Au moins 22 personnes ont péri dans un naufrage survenu le 13 avril 2026 sur le lac Tanganyika, près de Kalemie, dans le sud-est de la RDC. Selon un communiqué du ministère des Transports parvenu à la rédaction de Voltefaceinfos7.com, une pirogue surchargée, partie clandestinement de Kasama à l’aube, a chaviré sous l’effet de vents violents. Le drame relance la question persistante de la sécurité lacustre dans le pays.

La nuit fatale où le lac a tout pris

Le bilan est lourd : vingt-deux morts. Le drame s’est produit à quelques kilomètres de Kalemie, lorsque l’embarcation a cédé face à la brutalité des éléments. Le ministère des Transports évoque « des vents violents conjugués à une surcharge », selon le communiqué parvenu à la rédaction de Voltefaceinfos7.com.
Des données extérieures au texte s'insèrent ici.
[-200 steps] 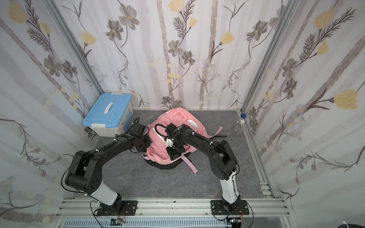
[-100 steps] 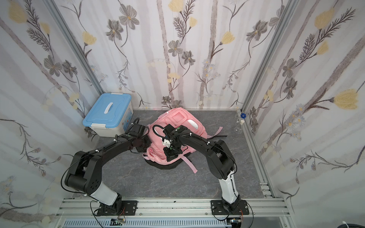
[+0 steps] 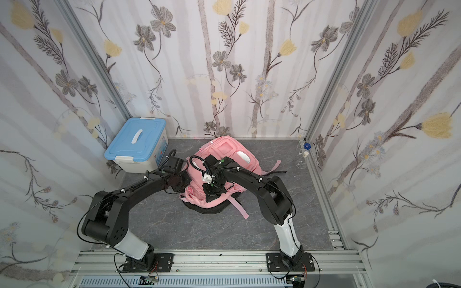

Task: Zip up the backpack
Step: Zip the zipper on the backpack.

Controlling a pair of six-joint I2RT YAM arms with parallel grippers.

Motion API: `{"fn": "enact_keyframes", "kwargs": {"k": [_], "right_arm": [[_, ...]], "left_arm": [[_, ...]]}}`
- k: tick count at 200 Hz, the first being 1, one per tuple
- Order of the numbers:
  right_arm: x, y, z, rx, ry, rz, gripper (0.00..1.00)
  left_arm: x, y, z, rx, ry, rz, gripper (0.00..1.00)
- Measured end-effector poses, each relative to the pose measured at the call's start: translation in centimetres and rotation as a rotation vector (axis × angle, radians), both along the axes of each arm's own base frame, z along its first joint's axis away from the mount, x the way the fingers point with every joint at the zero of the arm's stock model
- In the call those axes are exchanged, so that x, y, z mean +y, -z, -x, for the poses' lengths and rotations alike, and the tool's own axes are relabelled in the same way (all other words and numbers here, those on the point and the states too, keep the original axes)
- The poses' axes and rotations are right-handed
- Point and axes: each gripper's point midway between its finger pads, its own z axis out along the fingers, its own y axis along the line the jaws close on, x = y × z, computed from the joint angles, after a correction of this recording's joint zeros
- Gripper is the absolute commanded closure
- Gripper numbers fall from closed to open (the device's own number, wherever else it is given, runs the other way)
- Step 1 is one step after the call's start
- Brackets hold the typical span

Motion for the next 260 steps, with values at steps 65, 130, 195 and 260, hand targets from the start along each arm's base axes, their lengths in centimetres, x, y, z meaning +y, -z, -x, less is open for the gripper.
{"fn": "enact_keyframes", "kwargs": {"k": [65,130,195,260], "right_arm": [[1.8,0.2,1.2,0.036,-0.044,-0.032,0.86],[-1.2,-3.1,0.1,-0.043,-0.025,-0.083,0.30],[-12.8,-0.8,-2.1,-0.043,0.287,0.062,1.00],[-16.9,3.1,-4.0,-0.023,0.439,0.162,1.00]], "left_arm": [[0.1,0.1,0.0,-0.002,-0.003,-0.005,1.00],[-0.3,0.2,0.2,0.003,0.003,0.014,1.00],[-0.1,0.0,1.0,-0.012,-0.021,0.030,1.00],[-0.1,-0.1,1.1,-0.016,-0.024,0.024,1.00]]}}
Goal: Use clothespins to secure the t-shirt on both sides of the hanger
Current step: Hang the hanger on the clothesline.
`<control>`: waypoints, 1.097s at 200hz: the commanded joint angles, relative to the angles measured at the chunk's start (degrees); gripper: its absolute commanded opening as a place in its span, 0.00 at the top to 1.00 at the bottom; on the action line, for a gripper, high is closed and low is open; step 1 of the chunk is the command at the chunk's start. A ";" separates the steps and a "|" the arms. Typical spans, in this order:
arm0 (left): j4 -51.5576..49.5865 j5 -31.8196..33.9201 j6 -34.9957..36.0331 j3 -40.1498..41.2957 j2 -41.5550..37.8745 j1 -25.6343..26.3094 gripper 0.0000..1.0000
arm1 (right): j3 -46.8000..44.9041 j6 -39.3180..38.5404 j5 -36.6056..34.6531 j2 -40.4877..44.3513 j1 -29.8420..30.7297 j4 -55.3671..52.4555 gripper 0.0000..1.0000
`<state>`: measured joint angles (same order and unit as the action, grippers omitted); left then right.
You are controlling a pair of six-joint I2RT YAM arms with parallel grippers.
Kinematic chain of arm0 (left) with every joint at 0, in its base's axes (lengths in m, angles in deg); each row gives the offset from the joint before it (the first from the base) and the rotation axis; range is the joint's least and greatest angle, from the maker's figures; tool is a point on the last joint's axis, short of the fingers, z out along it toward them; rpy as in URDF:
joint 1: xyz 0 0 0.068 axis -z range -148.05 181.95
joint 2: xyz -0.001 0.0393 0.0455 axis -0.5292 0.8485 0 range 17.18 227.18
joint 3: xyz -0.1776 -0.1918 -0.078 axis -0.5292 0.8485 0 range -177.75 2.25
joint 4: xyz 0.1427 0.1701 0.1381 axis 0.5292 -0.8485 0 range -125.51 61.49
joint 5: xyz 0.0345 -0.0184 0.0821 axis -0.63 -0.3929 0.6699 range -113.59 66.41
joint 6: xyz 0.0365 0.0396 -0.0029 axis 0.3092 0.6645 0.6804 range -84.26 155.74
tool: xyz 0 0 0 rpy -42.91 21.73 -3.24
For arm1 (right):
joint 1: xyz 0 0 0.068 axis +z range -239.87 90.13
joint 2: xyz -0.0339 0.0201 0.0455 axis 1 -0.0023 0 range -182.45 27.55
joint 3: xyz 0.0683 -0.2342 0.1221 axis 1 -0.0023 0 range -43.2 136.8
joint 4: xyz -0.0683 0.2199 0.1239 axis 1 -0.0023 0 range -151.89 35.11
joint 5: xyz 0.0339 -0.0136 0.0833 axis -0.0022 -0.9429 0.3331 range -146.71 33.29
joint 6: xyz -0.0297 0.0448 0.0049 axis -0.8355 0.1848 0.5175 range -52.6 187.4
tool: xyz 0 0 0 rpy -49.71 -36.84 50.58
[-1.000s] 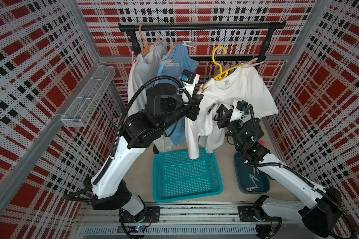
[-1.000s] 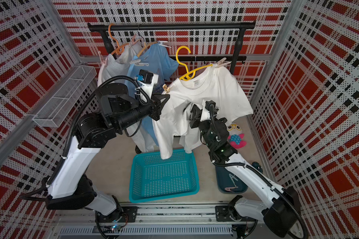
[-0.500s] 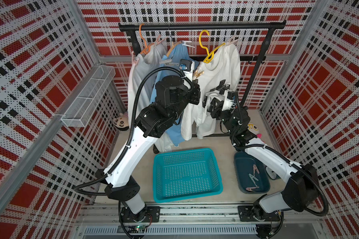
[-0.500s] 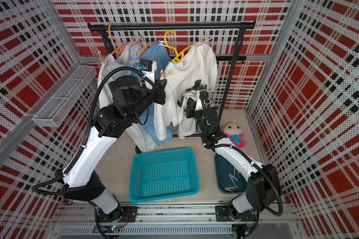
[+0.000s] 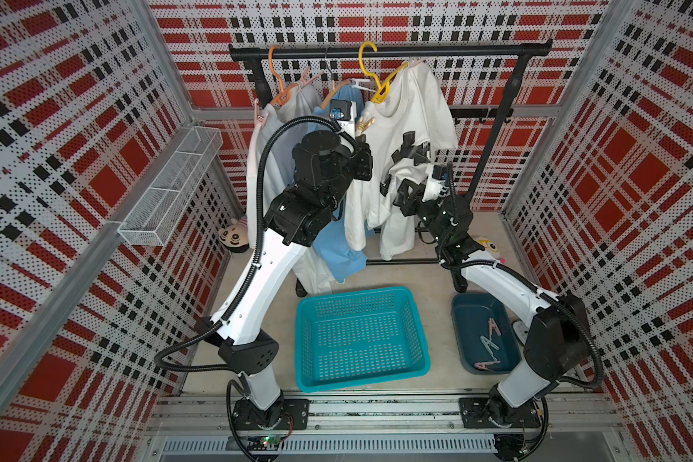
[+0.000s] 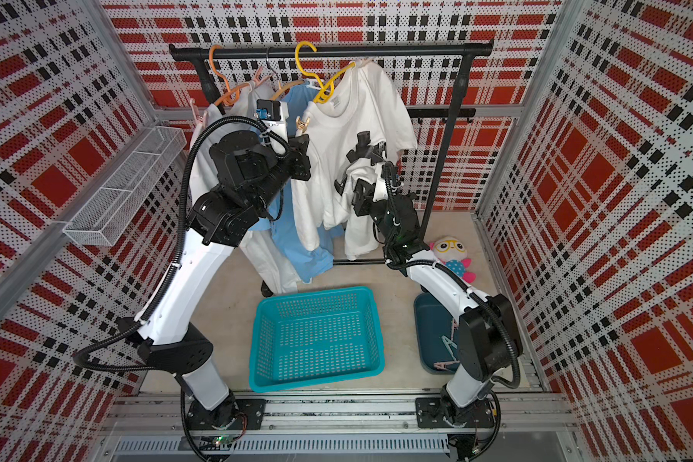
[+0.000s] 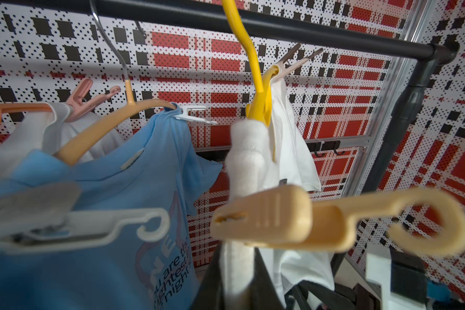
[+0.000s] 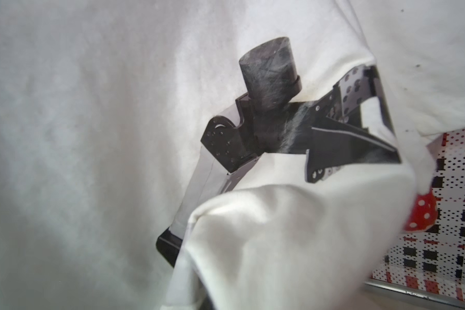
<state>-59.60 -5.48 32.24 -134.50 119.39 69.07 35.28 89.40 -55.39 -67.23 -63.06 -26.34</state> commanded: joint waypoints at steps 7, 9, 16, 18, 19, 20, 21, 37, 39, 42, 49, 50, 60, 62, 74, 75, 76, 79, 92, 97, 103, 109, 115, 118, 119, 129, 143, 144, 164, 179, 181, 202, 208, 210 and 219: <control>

L’embarcation de trop, au départ de l’ombre

D’après la même source, la pirogue avait quitté « un port clandestin » à Kasama « aux environs de 3h00 ». Ce point de départ illégal, situé à une vingtaine de kilomètres de Kalemie, illustre les circuits parallèles qui échappent au contrôle des autorités et exposent les voyageurs au pire.

Les survivants, fragments d’un drame silencieux

Malgré l’ampleur de la tragédie, plusieurs passagers ont pu être secourus. Des rescapés, encore sous le choc, témoignent d’un voyage périlleux dès les premières heures. Mais leur salut contraste cruellement avec le silence des disparus, engloutis sans recours.
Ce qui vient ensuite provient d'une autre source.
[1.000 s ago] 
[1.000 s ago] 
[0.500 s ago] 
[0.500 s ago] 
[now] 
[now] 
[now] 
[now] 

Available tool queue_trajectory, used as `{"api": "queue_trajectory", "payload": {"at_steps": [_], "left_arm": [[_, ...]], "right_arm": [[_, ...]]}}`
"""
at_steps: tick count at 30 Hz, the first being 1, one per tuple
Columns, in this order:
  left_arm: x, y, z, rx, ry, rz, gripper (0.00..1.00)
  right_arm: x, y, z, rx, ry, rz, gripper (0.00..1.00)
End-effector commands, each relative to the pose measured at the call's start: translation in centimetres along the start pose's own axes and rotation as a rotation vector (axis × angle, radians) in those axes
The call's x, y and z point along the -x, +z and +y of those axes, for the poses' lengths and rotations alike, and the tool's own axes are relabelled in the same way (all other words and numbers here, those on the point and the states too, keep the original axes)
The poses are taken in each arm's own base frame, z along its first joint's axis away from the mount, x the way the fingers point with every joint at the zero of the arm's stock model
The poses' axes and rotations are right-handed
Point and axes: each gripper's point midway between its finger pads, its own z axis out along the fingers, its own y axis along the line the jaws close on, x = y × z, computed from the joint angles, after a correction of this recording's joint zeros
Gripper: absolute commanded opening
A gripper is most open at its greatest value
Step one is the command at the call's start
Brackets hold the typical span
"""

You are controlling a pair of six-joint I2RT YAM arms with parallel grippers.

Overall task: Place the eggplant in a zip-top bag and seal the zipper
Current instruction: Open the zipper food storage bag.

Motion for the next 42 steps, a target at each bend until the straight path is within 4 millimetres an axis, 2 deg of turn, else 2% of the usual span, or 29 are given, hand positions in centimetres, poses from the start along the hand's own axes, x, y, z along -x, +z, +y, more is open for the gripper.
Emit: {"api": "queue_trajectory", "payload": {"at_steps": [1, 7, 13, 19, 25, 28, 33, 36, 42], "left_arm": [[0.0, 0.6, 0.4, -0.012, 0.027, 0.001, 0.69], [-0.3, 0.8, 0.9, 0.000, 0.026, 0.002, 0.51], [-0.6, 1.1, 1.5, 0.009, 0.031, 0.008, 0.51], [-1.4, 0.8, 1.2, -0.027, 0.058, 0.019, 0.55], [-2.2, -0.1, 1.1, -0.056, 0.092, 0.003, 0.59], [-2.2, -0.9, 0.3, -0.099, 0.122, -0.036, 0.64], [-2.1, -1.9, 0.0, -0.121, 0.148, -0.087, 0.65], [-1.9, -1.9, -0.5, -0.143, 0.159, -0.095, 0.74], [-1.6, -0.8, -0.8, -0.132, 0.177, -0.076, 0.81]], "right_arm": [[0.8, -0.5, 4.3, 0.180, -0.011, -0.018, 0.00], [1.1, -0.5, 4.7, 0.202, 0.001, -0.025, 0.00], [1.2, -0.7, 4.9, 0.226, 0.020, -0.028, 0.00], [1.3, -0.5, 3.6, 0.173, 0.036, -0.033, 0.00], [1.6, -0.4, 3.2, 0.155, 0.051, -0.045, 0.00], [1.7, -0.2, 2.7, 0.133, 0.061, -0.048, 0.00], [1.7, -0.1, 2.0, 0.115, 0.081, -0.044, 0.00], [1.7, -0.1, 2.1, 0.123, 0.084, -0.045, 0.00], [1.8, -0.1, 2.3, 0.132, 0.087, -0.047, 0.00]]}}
Le Tanganyika, miroir des négligences chroniques

Ce nouveau naufrage ravive une réalité persistante : surcharge, navigation nocturne, ports illégaux. « Des vents violents conjugués à une surcharge » au-delà des mots, c’est tout un système de transport informel et peu régulé qui est mis en cause, précise le communiqué parvenu à Voltefaceinfos7.com.
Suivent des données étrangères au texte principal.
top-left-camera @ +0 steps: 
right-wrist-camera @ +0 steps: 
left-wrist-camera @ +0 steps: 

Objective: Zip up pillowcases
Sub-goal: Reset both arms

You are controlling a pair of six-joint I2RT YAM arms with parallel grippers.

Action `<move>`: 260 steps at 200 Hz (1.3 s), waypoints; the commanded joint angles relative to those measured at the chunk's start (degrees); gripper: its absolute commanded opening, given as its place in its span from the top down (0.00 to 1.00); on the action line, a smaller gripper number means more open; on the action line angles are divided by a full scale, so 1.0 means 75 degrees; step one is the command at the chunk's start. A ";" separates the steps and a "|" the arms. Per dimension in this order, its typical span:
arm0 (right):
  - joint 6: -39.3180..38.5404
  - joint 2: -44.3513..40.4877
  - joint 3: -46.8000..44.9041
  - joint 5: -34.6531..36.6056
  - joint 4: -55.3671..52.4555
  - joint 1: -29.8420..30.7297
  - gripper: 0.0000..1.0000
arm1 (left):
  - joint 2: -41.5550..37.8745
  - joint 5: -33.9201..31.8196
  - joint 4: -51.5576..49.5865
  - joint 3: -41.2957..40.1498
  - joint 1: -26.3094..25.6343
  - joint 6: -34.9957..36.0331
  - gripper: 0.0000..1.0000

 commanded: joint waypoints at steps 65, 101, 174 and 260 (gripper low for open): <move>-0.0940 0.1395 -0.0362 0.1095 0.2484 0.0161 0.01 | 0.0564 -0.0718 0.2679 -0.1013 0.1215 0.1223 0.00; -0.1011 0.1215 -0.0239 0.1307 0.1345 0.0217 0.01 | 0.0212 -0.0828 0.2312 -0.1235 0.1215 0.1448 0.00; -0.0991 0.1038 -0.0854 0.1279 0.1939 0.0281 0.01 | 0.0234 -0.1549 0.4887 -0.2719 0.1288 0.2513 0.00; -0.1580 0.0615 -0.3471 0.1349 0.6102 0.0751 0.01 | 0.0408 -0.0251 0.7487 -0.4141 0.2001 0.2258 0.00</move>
Une fois de plus, le lac devient tombeau. « Chaque naufrage est une tragédie évitable qui interroge notre responsabilité collective », glisse un observateur. Et comme un avertissement intemporel, Albert Camus écrivait : « Mal nommer les choses, c’est ajouter au malheur du monde. » Ici, il ne s’agit plus de mots, mais de vies.